## Required work
All of the data that follows needs to be printed again, exactly as it reads.

## Information supplied
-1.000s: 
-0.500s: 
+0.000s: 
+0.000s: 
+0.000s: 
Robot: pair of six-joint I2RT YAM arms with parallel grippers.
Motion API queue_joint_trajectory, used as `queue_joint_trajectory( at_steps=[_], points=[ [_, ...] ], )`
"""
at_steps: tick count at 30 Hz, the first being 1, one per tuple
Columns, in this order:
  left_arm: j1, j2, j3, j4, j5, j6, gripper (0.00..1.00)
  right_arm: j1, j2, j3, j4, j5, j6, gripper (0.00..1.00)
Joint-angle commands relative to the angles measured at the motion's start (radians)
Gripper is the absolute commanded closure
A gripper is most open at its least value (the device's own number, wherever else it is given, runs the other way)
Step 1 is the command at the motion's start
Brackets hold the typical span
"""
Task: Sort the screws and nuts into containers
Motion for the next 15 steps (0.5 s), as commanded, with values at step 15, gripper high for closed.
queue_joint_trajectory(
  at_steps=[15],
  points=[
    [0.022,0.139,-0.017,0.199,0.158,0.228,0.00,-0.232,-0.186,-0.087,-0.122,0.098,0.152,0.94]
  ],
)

## Expected output
-1.000s: 
-0.500s: 
+0.000s: 
+0.000s: 
+0.000s: 
Robot: pair of six-joint I2RT YAM arms with parallel grippers.
Motion API queue_joint_trajectory, used as `queue_joint_trajectory( at_steps=[_], points=[ [_, ...] ], )`
"""
at_steps: tick count at 30 Hz, the first being 1, one per tuple
Columns, in this order:
  left_arm: j1, j2, j3, j4, j5, j6, gripper (0.00..1.00)
  right_arm: j1, j2, j3, j4, j5, j6, gripper (0.00..1.00)
Joint-angle commands relative to the angles measured at the motion's start (radians)
Gripper is the absolute commanded closure
A gripper is most open at its least value (the device's own number, wherever else it is given, runs the other way)
Step 1 is the command at the motion's start
Brackets hold the typical span
"""
Task: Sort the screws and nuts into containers
Motion for the next 15 steps (0.5 s), as commanded, with values at step 15, gripper high for closed.
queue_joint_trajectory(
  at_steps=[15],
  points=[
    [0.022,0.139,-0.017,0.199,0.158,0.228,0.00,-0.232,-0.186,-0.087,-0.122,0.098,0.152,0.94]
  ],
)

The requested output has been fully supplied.